(Source data)
=-=-=-=-=
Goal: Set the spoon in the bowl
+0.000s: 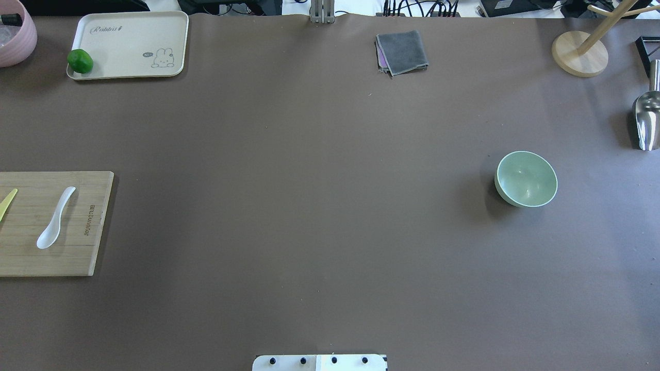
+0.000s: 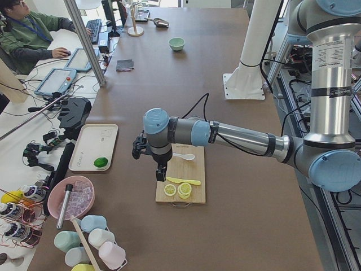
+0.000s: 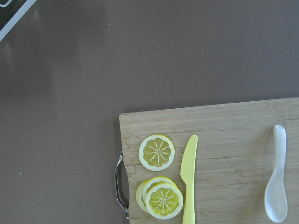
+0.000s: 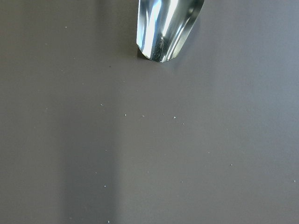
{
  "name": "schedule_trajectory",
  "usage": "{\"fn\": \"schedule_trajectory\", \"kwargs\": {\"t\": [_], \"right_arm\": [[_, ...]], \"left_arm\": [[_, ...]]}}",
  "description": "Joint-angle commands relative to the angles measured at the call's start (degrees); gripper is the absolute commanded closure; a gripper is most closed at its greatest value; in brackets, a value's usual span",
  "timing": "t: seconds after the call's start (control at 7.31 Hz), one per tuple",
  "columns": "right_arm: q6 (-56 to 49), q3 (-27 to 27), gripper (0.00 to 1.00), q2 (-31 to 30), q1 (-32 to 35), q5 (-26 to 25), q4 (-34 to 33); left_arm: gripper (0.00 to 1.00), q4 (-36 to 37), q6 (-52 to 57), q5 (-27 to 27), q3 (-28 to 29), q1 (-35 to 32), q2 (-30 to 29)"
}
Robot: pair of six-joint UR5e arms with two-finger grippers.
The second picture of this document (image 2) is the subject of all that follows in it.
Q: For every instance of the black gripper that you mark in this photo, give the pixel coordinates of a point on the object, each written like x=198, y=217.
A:
x=161, y=161

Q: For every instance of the white ceramic spoon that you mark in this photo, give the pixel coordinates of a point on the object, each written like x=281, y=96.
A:
x=184, y=156

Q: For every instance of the green ceramic bowl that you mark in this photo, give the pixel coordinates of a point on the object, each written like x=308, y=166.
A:
x=177, y=43

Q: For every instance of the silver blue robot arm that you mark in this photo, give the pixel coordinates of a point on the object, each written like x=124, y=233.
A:
x=326, y=153

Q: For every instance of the pink bowl of ice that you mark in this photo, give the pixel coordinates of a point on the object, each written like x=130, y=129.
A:
x=81, y=199

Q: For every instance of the single lemon slice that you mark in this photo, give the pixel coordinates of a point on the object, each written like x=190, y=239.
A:
x=170, y=190

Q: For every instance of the wooden cutting board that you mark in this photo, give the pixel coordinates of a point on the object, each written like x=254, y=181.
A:
x=185, y=177

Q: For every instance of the stacked lemon slices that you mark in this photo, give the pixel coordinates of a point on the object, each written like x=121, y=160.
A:
x=184, y=190

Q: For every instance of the yellow plastic knife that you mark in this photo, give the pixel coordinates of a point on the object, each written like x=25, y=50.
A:
x=179, y=180

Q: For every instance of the green lime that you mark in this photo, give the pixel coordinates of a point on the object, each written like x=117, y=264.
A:
x=100, y=162

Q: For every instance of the white rabbit tray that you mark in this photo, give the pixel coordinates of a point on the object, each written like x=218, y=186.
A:
x=94, y=141

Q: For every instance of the blue cup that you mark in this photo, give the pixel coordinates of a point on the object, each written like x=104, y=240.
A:
x=91, y=222

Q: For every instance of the white cup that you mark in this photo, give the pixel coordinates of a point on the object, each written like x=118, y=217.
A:
x=99, y=236

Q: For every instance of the pink cup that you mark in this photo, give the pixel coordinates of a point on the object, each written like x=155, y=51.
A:
x=112, y=255

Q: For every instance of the wooden cup rack stick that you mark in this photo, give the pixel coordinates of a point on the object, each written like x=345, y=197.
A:
x=93, y=261

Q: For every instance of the long black bar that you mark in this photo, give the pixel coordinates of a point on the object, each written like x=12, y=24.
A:
x=59, y=174

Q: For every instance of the green cup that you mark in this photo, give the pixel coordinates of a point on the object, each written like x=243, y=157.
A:
x=66, y=240

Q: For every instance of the dark folded cloth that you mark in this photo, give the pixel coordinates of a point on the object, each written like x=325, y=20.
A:
x=124, y=65

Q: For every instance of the grey-blue cup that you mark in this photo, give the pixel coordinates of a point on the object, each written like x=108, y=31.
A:
x=76, y=256

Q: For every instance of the yellow cup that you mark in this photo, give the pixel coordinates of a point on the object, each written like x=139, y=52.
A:
x=83, y=267

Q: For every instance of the upper sauce bottle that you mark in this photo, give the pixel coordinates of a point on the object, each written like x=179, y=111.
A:
x=34, y=193

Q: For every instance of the sauce bottle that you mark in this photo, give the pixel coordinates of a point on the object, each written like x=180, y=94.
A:
x=16, y=231
x=12, y=210
x=34, y=193

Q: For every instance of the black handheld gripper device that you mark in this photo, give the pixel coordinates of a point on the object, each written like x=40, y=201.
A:
x=51, y=140

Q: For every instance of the near teach pendant tablet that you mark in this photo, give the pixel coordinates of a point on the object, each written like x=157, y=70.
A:
x=58, y=80

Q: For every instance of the teach pendant tablet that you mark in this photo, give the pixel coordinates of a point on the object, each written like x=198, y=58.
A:
x=58, y=80
x=78, y=61

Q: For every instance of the far teach pendant tablet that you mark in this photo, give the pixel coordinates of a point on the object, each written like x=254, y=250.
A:
x=78, y=61

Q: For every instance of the wooden stand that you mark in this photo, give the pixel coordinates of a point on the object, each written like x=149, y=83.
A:
x=134, y=31

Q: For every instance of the yellow lemon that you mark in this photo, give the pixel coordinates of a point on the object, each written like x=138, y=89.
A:
x=12, y=196

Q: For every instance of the middle sauce bottle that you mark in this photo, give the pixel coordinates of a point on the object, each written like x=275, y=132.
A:
x=12, y=210

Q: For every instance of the metal scoop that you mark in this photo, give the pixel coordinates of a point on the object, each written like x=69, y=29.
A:
x=158, y=22

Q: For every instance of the lower sauce bottle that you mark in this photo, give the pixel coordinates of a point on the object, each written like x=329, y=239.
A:
x=16, y=231

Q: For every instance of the black keyboard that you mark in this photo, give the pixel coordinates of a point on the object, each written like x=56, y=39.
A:
x=95, y=27

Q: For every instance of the black computer monitor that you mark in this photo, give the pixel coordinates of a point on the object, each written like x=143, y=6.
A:
x=112, y=28

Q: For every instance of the seated person in green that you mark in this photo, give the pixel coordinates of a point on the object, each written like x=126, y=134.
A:
x=29, y=40

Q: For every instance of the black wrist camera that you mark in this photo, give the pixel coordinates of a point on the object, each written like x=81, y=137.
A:
x=140, y=146

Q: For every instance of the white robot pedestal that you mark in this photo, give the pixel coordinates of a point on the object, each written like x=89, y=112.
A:
x=246, y=82

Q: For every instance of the aluminium frame post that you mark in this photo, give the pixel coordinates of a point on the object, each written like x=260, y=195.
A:
x=76, y=17

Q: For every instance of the copper wire bottle rack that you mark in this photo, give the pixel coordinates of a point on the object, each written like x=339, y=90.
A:
x=32, y=217

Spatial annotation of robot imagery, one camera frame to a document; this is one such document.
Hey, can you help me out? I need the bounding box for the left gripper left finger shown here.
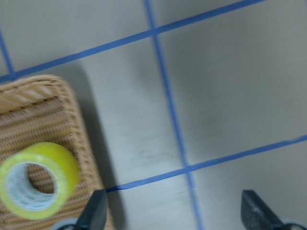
=-=-=-=-=
Word for word, set down every line of the records above, and leave the pictures out.

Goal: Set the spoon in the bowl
+0.000s: 
+0.000s: 
+0.000s: 
+0.000s: 
{
  "name": "schedule_trajectory",
  "usage": "{\"fn\": \"schedule_trajectory\", \"kwargs\": {\"t\": [_], \"right_arm\": [[_, ...]], \"left_arm\": [[_, ...]]}}",
  "description": "Joint-angle commands relative to the angles measured at the call's start (degrees); gripper is the absolute commanded closure; a gripper is most closed at its greatest value; in brackets, a value's usual span",
  "timing": "t: seconds after the call's start (control at 7.31 Hz), one per tuple",
  "columns": "right_arm: q6 (-56 to 49), q3 (-27 to 27), gripper (0.00 to 1.00), q2 (-31 to 30), q1 (-32 to 35), q5 (-26 to 25), q4 (-34 to 33); left_arm: gripper (0.00 to 1.00), q4 (-36 to 37), q6 (-52 to 57), q5 (-27 to 27), q3 (-28 to 29), q1 (-35 to 32), q2 (-30 to 29)"
}
Robot: pair of six-joint UR5e arms with two-finger grippers.
The second picture of this document (image 2) is the subject of all that follows in it.
Q: For every instance of the black gripper that you mark in this photo, give the pixel coordinates of a point on the object, each written like x=198, y=217.
A:
x=161, y=161

Q: For every instance of the white ceramic spoon that you mark in this photo, give the pixel coordinates of a point on the object, each written like x=281, y=96.
A:
x=184, y=156

Q: For every instance of the green ceramic bowl that you mark in this photo, give the pixel coordinates of a point on the object, each written like x=308, y=166.
A:
x=177, y=43

Q: For every instance of the silver blue robot arm that you mark in this photo, give the pixel coordinates of a point on the object, each written like x=124, y=233.
A:
x=326, y=153

Q: For every instance of the pink bowl of ice that you mark in this photo, give the pixel coordinates of a point on the object, each written like x=130, y=129.
A:
x=81, y=199

Q: For every instance of the single lemon slice that you mark in this photo, give the pixel coordinates of a point on the object, each written like x=190, y=239.
A:
x=170, y=190

Q: For every instance of the wooden cutting board that you mark in this photo, give the pixel coordinates of a point on the object, each written like x=254, y=181.
A:
x=185, y=177

Q: For every instance of the stacked lemon slices that you mark in this photo, give the pixel coordinates of a point on the object, each written like x=121, y=160.
A:
x=184, y=190

Q: For every instance of the yellow plastic knife that you mark in this photo, give the pixel coordinates of a point on the object, each written like x=25, y=50.
A:
x=179, y=180

Q: For every instance of the green lime that you mark in this photo, give the pixel coordinates of a point on the object, each written like x=117, y=264.
A:
x=100, y=162

Q: For every instance of the white rabbit tray that you mark in this photo, give the pixel coordinates of a point on the object, each written like x=218, y=186.
A:
x=94, y=141

Q: For every instance of the blue cup that you mark in this photo, give the pixel coordinates of a point on the object, each written like x=104, y=240.
A:
x=91, y=222

Q: For every instance of the white cup that you mark in this photo, give the pixel coordinates of a point on the object, each written like x=118, y=217.
A:
x=99, y=236

Q: For every instance of the pink cup that you mark in this photo, give the pixel coordinates of a point on the object, each written like x=155, y=51.
A:
x=112, y=255

Q: For every instance of the wooden cup rack stick that you mark in this photo, give the pixel coordinates of a point on the object, each written like x=345, y=197.
A:
x=93, y=261

Q: For every instance of the long black bar that you mark in this photo, give the pixel coordinates of a point on the object, each written like x=12, y=24.
A:
x=59, y=174

Q: For every instance of the green cup that you mark in this photo, give the pixel coordinates of a point on the object, each written like x=243, y=157.
A:
x=66, y=240

Q: For every instance of the dark folded cloth that you mark in this photo, give the pixel coordinates of a point on the object, each written like x=325, y=20.
A:
x=124, y=65

Q: For every instance of the grey-blue cup that you mark in this photo, give the pixel coordinates of a point on the object, each written like x=108, y=31.
A:
x=76, y=256

Q: For every instance of the yellow cup that you mark in this photo, give the pixel coordinates of a point on the object, each written like x=139, y=52.
A:
x=83, y=267

Q: For every instance of the upper sauce bottle that you mark in this photo, give the pixel coordinates of a point on the object, each written like x=179, y=111.
A:
x=34, y=193

Q: For every instance of the sauce bottle that you mark in this photo, give the pixel coordinates of a point on the object, each written like x=180, y=94.
A:
x=16, y=231
x=12, y=210
x=34, y=193

Q: For every instance of the black handheld gripper device that you mark in this photo, give the pixel coordinates of a point on the object, each written like x=40, y=201.
A:
x=51, y=140

Q: For every instance of the near teach pendant tablet that you mark in this photo, give the pixel coordinates of a point on the object, each written like x=157, y=70.
A:
x=58, y=80

Q: For every instance of the teach pendant tablet that you mark in this photo, give the pixel coordinates of a point on the object, each written like x=198, y=58.
A:
x=58, y=80
x=78, y=61

Q: For every instance of the far teach pendant tablet that you mark in this photo, give the pixel coordinates of a point on the object, each written like x=254, y=250.
A:
x=78, y=61

Q: For every instance of the wooden stand that you mark in this photo, give the pixel coordinates of a point on the object, each written like x=149, y=83.
A:
x=134, y=31

Q: For every instance of the yellow lemon that you mark in this photo, give the pixel coordinates of a point on the object, each written like x=138, y=89.
A:
x=12, y=196

Q: For every instance of the middle sauce bottle that you mark in this photo, give the pixel coordinates of a point on the object, each written like x=275, y=132.
A:
x=12, y=210

Q: For every instance of the metal scoop that you mark in this photo, give the pixel coordinates of a point on the object, each written like x=69, y=29.
A:
x=158, y=22

Q: For every instance of the lower sauce bottle that you mark in this photo, give the pixel coordinates of a point on the object, each written like x=329, y=239.
A:
x=16, y=231

Q: For every instance of the black keyboard that you mark in this photo, give the pixel coordinates of a point on the object, each written like x=56, y=39.
A:
x=95, y=27

Q: For every instance of the black computer monitor that you mark in this photo, give the pixel coordinates of a point on the object, each written like x=143, y=6.
A:
x=112, y=28

Q: For every instance of the seated person in green that you mark in this photo, give the pixel coordinates of a point on the object, each written like x=126, y=134.
A:
x=29, y=40

Q: For every instance of the black wrist camera that you mark in this photo, give the pixel coordinates of a point on the object, each written like x=81, y=137.
A:
x=140, y=146

Q: For every instance of the white robot pedestal that you mark in this photo, give the pixel coordinates of a point on the object, each written like x=89, y=112.
A:
x=246, y=82

Q: For every instance of the aluminium frame post that you mark in this photo, give the pixel coordinates of a point on the object, each written like x=260, y=195.
A:
x=76, y=17

Q: For every instance of the copper wire bottle rack that you mark in this photo, give the pixel coordinates of a point on the object, each written like x=339, y=90.
A:
x=32, y=217

Spatial annotation of robot imagery, one camera frame to a document; this is one such document.
Hey, can you help me out? I need the bounding box for the left gripper left finger shown here.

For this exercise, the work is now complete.